[arin-ppml] ARIN Draft Policy 2011-5: Shared Transition Space

Owen DeLong owen at delong.com
Tue Jul 5 19:59:44 EDT 2011


On Jul 5, 2011, at 2:40 PM, William Herrin wrote:

> On Tue, Jul 5, 2011 at 5:30 PM, Owen DeLong <owen at delong.com> wrote:
>> On Jul 5, 2011, at 2:24 PM, William Herrin wrote:
>>> On Tue, Jul 5, 2011 at 5:13 PM, Owen DeLong <owen at delong.com> wrote:
>>>> On Jul 5, 2011, at 2:01 PM, William Herrin wrote:
>>>>> 2. Router interface numbering is a potential use case. Filtering of
>>>>> RFC1918 is too widespread to overcome, so using it outside the NAT
>>>>> breaks path MTU detection.

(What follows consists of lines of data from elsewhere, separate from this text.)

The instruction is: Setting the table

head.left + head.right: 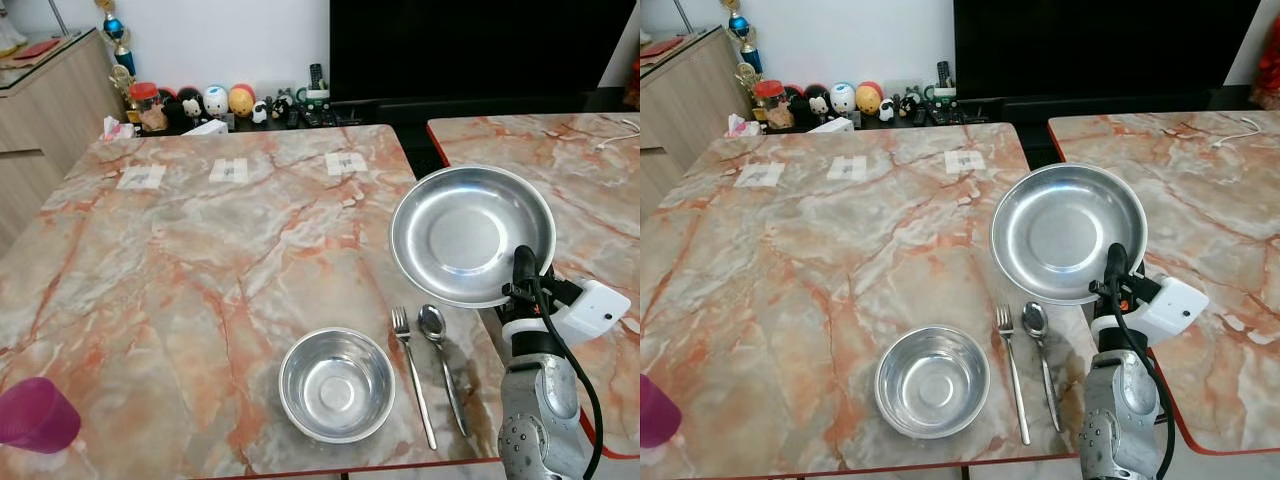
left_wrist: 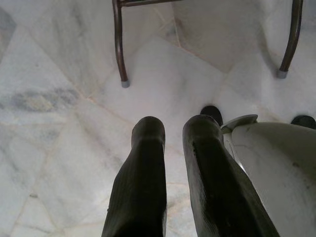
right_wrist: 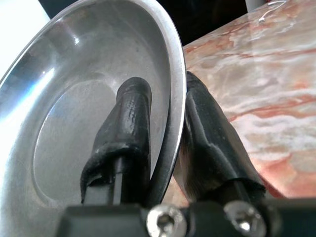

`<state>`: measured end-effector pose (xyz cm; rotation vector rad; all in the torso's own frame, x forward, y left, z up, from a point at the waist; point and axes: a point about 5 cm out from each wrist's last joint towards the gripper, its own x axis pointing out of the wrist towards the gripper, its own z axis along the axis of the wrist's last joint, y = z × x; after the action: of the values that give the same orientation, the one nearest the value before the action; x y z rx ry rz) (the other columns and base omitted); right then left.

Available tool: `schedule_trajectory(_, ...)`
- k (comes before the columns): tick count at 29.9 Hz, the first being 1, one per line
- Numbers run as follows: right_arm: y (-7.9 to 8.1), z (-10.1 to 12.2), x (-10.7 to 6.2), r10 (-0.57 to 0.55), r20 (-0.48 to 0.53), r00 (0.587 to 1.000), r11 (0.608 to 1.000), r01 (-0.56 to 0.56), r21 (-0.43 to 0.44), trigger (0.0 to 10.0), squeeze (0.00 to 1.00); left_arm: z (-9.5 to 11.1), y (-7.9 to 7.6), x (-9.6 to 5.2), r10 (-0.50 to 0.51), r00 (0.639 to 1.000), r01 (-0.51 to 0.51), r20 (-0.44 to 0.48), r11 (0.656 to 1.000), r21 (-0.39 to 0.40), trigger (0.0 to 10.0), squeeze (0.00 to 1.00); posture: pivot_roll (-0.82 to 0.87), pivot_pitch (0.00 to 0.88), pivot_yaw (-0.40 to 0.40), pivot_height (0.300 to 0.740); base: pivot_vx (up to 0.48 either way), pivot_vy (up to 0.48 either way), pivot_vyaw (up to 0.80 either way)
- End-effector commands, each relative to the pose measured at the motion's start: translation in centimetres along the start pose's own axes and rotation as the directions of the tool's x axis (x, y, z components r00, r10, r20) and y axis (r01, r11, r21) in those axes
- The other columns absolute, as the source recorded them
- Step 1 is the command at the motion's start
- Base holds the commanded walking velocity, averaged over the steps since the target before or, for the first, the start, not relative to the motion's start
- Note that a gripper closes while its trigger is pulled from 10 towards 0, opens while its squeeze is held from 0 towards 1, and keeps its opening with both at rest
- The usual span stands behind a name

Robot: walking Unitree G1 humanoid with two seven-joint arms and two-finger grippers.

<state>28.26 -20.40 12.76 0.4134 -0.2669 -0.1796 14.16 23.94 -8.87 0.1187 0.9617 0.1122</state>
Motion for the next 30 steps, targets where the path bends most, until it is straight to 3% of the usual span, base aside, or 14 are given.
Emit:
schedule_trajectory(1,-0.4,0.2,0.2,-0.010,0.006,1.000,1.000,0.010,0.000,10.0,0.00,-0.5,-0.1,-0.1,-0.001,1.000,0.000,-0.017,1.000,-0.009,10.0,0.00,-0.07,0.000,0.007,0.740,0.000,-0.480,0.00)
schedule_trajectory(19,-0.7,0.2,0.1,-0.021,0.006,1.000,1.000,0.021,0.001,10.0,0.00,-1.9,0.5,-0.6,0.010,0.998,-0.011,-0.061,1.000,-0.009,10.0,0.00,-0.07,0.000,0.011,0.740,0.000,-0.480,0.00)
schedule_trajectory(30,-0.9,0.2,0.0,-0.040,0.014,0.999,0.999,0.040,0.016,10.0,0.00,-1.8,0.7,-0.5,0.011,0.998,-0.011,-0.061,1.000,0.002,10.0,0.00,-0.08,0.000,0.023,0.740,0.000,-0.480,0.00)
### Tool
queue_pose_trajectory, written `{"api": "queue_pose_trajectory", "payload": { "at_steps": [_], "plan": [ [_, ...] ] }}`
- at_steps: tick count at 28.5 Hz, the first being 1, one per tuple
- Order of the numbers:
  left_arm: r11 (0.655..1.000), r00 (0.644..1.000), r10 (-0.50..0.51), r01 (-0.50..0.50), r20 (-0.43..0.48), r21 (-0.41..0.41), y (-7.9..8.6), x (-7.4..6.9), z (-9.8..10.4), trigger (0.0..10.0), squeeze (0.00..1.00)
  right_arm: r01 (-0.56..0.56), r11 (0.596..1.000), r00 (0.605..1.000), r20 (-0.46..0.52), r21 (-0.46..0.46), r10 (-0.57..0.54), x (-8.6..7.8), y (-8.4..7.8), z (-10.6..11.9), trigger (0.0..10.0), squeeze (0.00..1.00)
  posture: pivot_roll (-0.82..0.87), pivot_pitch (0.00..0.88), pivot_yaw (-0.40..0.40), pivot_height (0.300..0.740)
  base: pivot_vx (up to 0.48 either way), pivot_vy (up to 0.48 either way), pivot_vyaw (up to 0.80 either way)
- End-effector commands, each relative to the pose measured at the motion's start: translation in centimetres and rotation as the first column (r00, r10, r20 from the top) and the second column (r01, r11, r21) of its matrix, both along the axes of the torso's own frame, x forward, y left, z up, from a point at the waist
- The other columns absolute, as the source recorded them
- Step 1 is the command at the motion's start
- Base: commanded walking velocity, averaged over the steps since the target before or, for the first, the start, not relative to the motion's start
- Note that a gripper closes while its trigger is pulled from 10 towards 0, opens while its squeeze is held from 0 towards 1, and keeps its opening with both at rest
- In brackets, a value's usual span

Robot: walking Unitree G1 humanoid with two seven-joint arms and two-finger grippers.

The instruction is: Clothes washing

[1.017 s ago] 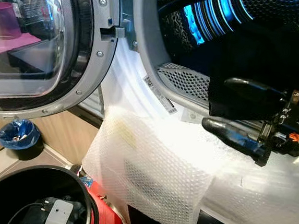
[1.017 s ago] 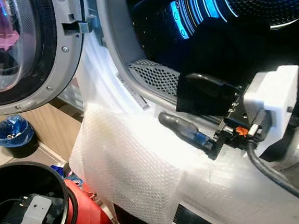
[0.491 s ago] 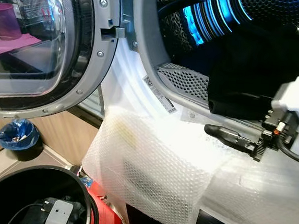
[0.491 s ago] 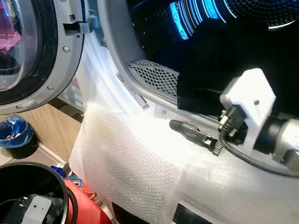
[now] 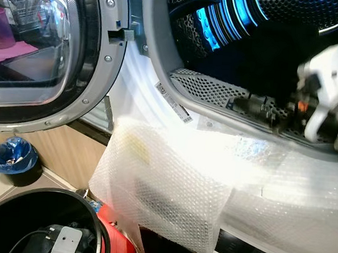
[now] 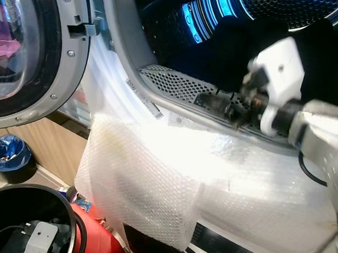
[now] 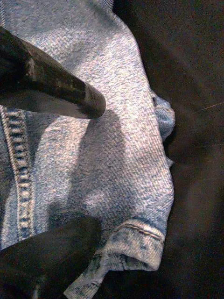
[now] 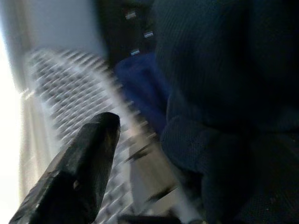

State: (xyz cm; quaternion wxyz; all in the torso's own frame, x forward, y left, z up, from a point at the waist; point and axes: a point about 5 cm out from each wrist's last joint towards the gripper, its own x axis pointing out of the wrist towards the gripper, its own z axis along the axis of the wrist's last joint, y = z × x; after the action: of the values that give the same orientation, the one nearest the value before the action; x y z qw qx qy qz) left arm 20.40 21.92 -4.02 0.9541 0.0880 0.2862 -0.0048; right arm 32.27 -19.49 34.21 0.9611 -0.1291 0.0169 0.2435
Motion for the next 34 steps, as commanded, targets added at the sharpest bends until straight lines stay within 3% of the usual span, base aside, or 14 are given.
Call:
{"api": "queue_pose_trajectory", "payload": {
  "at_steps": [1, 6, 7, 12, 13, 14, 17, 20, 21, 22, 28, 30, 31, 34],
  "plan": [
    [1.0, 0.999, 0.002, -0.003, -0.038, -0.005, -0.3, -0.9, -0.7, 10.0, 0.0, 0.194, 0.977, 0.981, -0.025, 0.092, -0.193, 1.5, -3.1, 0.4, 10.0, 0.0, -0.08, 0.073, -0.015, 0.74, 0.0, 0.0, 0.0],
    [1.0, 0.999, 0.009, -0.009, -0.039, 0.0, -0.2, -0.9, -0.7, 10.0, 0.0, 0.287, 0.94, 0.958, -0.039, 0.186, -0.285, 3.1, -3.3, 1.1, 10.0, 0.0, -0.07, 0.072, -0.015, 0.74, 0.0, 0.0, 0.0],
    [1.0, 0.999, 0.01, -0.01, -0.039, 0.002, -0.2, -0.9, -0.7, 10.0, 0.0, 0.316, 0.918, 0.948, -0.035, 0.239, -0.317, 3.9, -3.2, 1.6, 10.0, 0.0, -0.07, 0.072, -0.015, 0.74, 0.0, 0.0, 0.0],
    [1.0, 0.999, 0.007, -0.007, -0.036, 0.01, -0.2, -0.8, -0.6, 10.0, 0.0, 0.402, 0.856, 0.91, -0.035, 0.323, -0.414, 5.7, -3.0, 2.3, 10.0, 0.0, -0.08, 0.067, -0.011, 0.74, 0.0, 0.0, 0.0],
    [1.0, 0.999, 0.007, -0.007, -0.035, 0.012, -0.1, -0.7, -0.6, 10.0, 0.0, 0.442, 0.823, 0.885, -0.026, 0.357, -0.464, 6.4, -3.1, 2.6, 10.0, 0.0, -0.07, 0.064, -0.009, 0.74, 0.0, 0.0, 0.0],
    [1.0, 0.999, 0.007, -0.007, -0.035, 0.012, -0.1, -0.7, -0.6, 10.0, 0.0, 0.442, 0.823, 0.885, -0.026, 0.357, -0.464, 6.4, -3.1, 2.6, 10.0, 0.0, -0.07, 0.064, -0.009, 0.74, 0.0, 0.0, 0.0],
    [1.0, 1.0, 0.011, -0.011, -0.029, 0.016, 0.0, -0.5, -0.4, 10.0, 0.0, 0.508, 0.751, 0.835, -0.026, 0.422, -0.55, 7.7, -3.3, 3.0, 10.0, 0.0, -0.07, 0.065, -0.007, 0.74, 0.0, 0.0, 0.0],
    [1.0, 1.0, 0.013, -0.013, -0.028, 0.018, 0.0, -0.5, -0.4, 10.0, 0.0, 0.553, 0.716, 0.798, -0.023, 0.426, -0.603, 8.3, -3.3, 2.9, 10.0, 0.0, -0.07, 0.067, -0.007, 0.74, 0.0, 0.0, 0.0],
    [1.0, 1.0, 0.013, -0.013, -0.028, 0.018, 0.0, -0.5, -0.4, 10.0, 0.0, 0.553, 0.716, 0.798, -0.023, 0.426, -0.603, 8.3, -3.3, 2.9, 10.0, 0.0, -0.07, 0.067, -0.007, 0.74, 0.0, 0.0, 0.0],
    [1.0, 0.999, 0.014, -0.013, -0.03, 0.018, 0.0, -0.6, -0.5, 10.0, 0.0, 0.585, 0.688, 0.765, -0.011, 0.43, -0.644, 8.5, -3.4, 2.9, 10.0, 0.0, -0.07, 0.067, -0.007, 0.74, 0.0, 0.0, 0.0],
    [1.0, 0.999, 0.016, -0.016, -0.029, 0.021, 0.0, -0.6, -0.5, 10.0, 0.0, 0.64, 0.576, 0.678, -0.02, 0.508, -0.735, 8.6, -4.4, 3.8, 10.0, 0.0, -0.07, 0.07, -0.008, 0.74, 0.0, 0.0, 0.0],
    [1.0, 0.999, 0.018, -0.018, -0.028, 0.022, 0.0, -0.6, -0.5, 10.0, 0.0, 0.657, 0.527, 0.636, -0.021, 0.538, -0.771, 8.3, -5.1, 4.3, 10.0, 0.0, -0.06, 0.069, -0.007, 0.74, 0.0, 0.0, 0.0],
    [1.0, 0.999, 0.02, -0.02, -0.027, 0.023, 0.0, -0.5, -0.4, 10.0, 0.0, 0.674, 0.491, 0.595, -0.01, 0.552, -0.804, 8.1, -5.8, 4.8, 10.0, 0.0, -0.06, 0.07, -0.007, 0.74, 0.0, 0.0, 0.0],
    [0.999, 0.999, 0.023, -0.022, -0.027, 0.024, 0.0, -0.5, -0.4, 10.0, 0.0, 0.688, 0.466, 0.564, -0.006, 0.557, -0.826, 7.9, -6.2, 5.1, 10.0, 0.0, -0.07, 0.068, -0.006, 0.74, 0.0, 0.0, 0.0]
  ]
}}
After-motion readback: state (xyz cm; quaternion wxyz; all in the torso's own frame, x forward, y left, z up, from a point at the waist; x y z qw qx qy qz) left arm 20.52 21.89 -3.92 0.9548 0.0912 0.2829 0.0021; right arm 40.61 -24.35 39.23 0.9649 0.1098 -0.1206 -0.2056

That's not inherently true of this new
>>>>> space and nonfiltering could be encouraged in a way that renders it
>>>>> usable in a few years.
>>>> 
>>>> Not really... How would you know which ISP to route the packet
>>>> back to?
>>> 
>>> You don't care. The packets you care about receiving from the router
>>> are ICMP type 3 (destination unreachable) and ICMP type 11 (time
>>> exceeded) . Those flow only one direction -- from the router back
>>> towards you.
>> 
>> If a packet is inbound towards me and needs fragmentation, for PMTU
>> discovery, then, an ICMP type 3 would be sent back towards the
>> originator of said packet.
> 
> Correct, but the originator doesn't care what address that packet
> comes from and doesn't attempt to reply to it.
> 

I tend to doubt anyone would be any more likely to accept these addresses
across their border as source addresses than RFC-1918.